■ Exercise objective ■
For this item, repeat the material exactly while omitting its pictures.

■ Raw data ■

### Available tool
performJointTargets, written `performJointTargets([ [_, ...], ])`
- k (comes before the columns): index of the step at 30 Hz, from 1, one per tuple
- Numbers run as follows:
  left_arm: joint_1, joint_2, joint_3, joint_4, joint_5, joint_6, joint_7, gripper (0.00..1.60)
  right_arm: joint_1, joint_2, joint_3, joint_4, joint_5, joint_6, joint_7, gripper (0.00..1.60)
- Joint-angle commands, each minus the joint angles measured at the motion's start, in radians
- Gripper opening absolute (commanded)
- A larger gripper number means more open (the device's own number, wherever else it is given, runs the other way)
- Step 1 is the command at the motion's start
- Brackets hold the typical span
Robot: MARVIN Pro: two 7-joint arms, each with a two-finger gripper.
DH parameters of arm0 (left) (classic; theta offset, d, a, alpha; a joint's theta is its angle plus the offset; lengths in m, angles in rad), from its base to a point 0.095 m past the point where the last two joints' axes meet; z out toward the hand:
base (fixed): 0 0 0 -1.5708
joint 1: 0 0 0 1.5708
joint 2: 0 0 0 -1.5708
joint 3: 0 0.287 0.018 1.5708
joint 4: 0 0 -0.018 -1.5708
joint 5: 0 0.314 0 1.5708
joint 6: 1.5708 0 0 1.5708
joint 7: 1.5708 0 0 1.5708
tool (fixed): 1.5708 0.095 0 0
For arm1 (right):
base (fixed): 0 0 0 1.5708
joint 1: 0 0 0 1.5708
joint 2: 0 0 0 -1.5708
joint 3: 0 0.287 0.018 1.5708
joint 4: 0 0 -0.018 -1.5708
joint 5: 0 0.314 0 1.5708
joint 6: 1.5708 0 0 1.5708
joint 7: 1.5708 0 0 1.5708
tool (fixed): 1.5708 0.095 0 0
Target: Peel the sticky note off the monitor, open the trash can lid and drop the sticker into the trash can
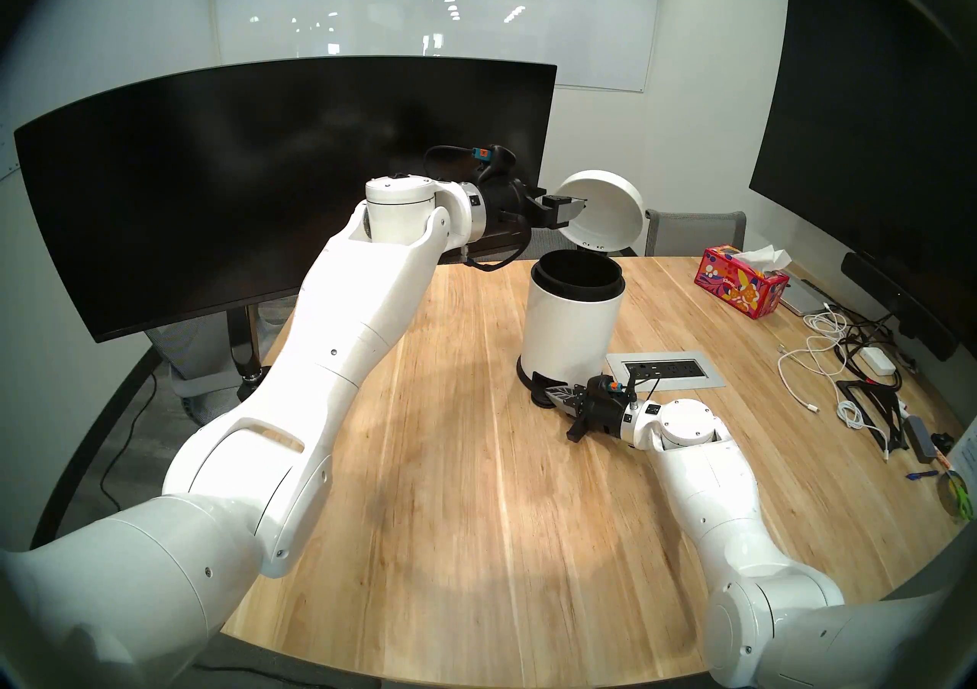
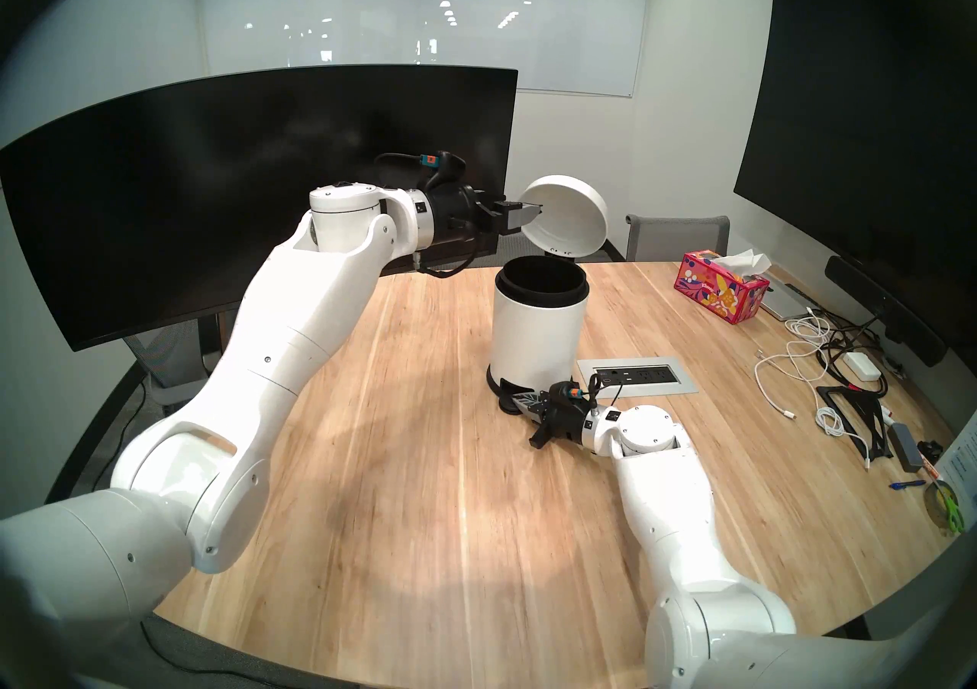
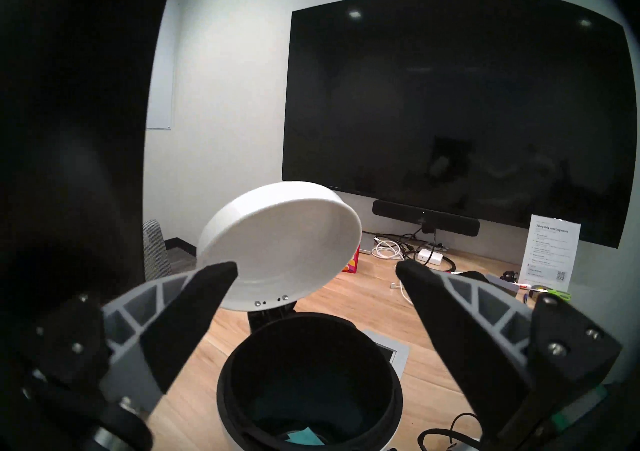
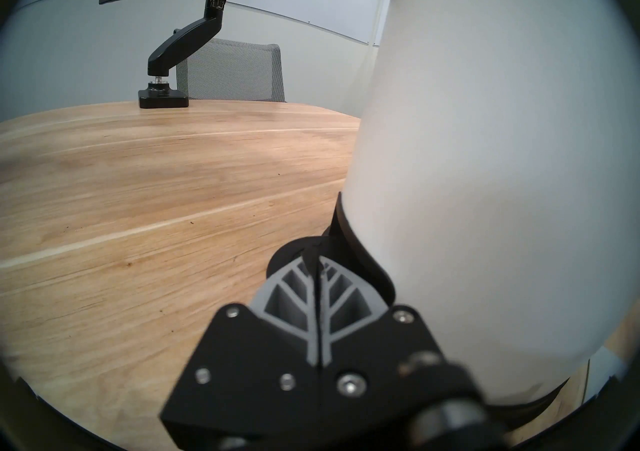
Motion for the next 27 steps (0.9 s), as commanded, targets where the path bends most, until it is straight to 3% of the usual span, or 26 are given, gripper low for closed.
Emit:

■ Task output ■
### Available tool
performJointTargets, written `performJointTargets([ [_, ...], ])`
- k (comes before the columns): index of the step at 30 Hz, from 1, one per tuple
- Numbers run as follows:
  left_arm: joint_1, joint_2, joint_3, joint_4, joint_5, joint_6, joint_7, gripper (0.00..1.60)
  right_arm: joint_1, joint_2, joint_3, joint_4, joint_5, joint_6, joint_7, gripper (0.00..1.60)
- Joint-angle commands, each minus the joint angles measured at the motion's start, in radians
- Gripper opening absolute (commanded)
- A larger gripper number means more open (the device's own number, wherever else it is given, runs the other way)
- Step 1 is the command at the motion's start
- Brackets hold the typical span
Robot: MARVIN Pro: two 7-joint arms, each with a two-finger gripper.
DH parameters of arm0 (left) (classic; theta offset, d, a, alpha; a joint's theta is its angle plus the offset; lengths in m, angles in rad), from its base to a point 0.095 m past the point where the last two joints' axes meet; z out toward the hand:
base (fixed): 0 0 0 -1.5708
joint 1: 0 0 0 1.5708
joint 2: 0 0 0 -1.5708
joint 3: 0 0.287 0.018 1.5708
joint 4: 0 0 -0.018 -1.5708
joint 5: 0 0.314 0 1.5708
joint 6: 1.5708 0 0 1.5708
joint 7: 1.5708 0 0 1.5708
tool (fixed): 1.5708 0.095 0 0
For arm1 (right):
base (fixed): 0 0 0 1.5708
joint 1: 0 0 0 1.5708
joint 2: 0 0 0 -1.5708
joint 3: 0 0.287 0.018 1.5708
joint 4: 0 0 -0.018 -1.5708
joint 5: 0 0.314 0 1.5708
joint 6: 1.5708 0 0 1.5708
joint 7: 1.5708 0 0 1.5708
tool (fixed): 1.5708 0.095 0 0
Target: Peel the sticky note off the monitor, open the trash can lid and drop the sticker into the trash can
Motion for the next 27 steps (0.9 s), as commanded, targets where the path bends most, until it is straight to 3% of the usual span, or 26 are given, gripper low for closed.
Emit:

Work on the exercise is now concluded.